Coming back to my reason for setting up passwordless ssh, I am now ready to set up so that I can run my little logon script from the clients using the following command:
ssh -X rick@192.168.1.1 /usr/local/bin/gx-logon
|
I actually have this listed as the command to execute when I click an icon on the client desktop but it could also be run in a shell.
The flag "-X" is required because I'm going to run an X application.
The address "rick@192.168.1.1" logs me into the server as rick with rick's user privileges.
The command "/usr/local/bin/gx-logon" will start my gx-logon script. Note that need to enter the complete path when using ssh regardless of what your normal PATH's would be if you were actually logged in on the server.

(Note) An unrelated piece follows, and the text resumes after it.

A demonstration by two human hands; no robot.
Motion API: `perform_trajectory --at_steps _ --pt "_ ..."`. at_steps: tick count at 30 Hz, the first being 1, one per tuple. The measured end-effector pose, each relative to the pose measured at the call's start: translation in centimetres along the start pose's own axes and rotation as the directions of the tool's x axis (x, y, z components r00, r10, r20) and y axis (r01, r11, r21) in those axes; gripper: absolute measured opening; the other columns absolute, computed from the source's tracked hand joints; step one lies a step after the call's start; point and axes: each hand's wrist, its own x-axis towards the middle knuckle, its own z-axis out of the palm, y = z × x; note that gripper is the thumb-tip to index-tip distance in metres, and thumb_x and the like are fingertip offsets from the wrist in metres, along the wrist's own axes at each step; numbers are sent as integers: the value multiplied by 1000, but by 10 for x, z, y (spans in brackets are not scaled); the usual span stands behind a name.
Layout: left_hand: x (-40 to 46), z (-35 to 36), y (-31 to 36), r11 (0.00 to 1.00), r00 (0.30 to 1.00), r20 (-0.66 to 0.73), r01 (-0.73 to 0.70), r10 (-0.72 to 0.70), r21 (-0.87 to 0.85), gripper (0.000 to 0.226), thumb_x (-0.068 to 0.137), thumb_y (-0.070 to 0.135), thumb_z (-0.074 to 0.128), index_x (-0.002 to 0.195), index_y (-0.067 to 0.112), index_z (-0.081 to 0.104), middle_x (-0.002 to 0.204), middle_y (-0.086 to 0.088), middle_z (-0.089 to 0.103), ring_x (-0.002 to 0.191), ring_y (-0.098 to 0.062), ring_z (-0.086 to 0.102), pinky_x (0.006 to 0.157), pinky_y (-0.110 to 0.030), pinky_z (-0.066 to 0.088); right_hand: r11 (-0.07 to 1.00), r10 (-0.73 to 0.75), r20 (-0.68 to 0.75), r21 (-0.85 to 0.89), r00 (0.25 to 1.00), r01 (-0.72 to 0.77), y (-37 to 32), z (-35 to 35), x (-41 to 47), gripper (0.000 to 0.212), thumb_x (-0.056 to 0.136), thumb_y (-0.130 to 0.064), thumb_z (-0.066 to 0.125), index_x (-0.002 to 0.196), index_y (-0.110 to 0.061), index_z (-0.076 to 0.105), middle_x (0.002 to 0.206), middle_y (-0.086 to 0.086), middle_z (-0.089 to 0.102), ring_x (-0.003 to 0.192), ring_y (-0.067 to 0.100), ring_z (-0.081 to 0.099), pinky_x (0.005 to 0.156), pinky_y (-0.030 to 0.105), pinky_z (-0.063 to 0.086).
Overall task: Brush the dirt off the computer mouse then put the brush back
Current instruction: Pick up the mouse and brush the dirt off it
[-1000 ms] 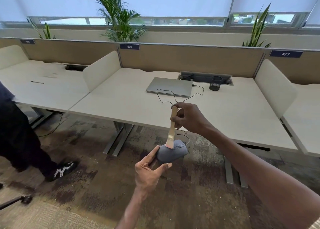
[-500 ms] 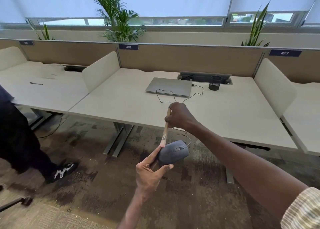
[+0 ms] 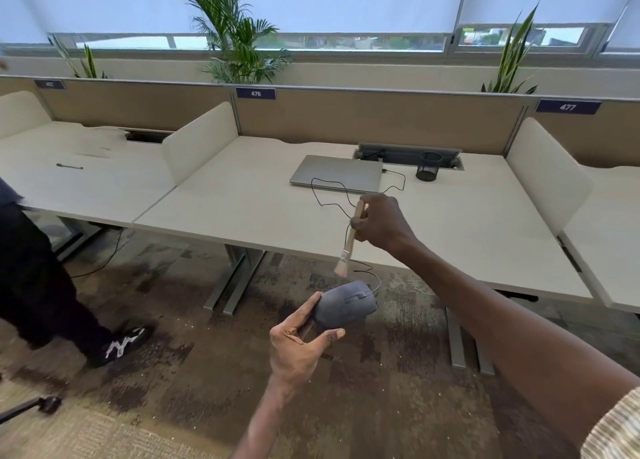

The result of running the above command is that the gx-logon script will be run on the server and a pop up message windows is displayed in the client desk top. Heres a screen shot of the gx-logon and message that is displayed if the server is off line.
|
|
The following screenshot is gx-logon displaying the output of /etc/ppp/ip-up which is run on the server after a connection is established via /usr/sbin/ppp-go.
|
|
I could not find the original reference I used but you can find a very good piece about running X aps on servers with displays on clients titled Remote Gkrellm Over SSH Mini How-To by Dan "OverrideX" McCombs here.
If you want to know a little more about RSA and DSA pasword encryption you can find a good article titled Common threads: OpenSSH key management, Understanding RSA/DSA authentication by Daniel Robbins here.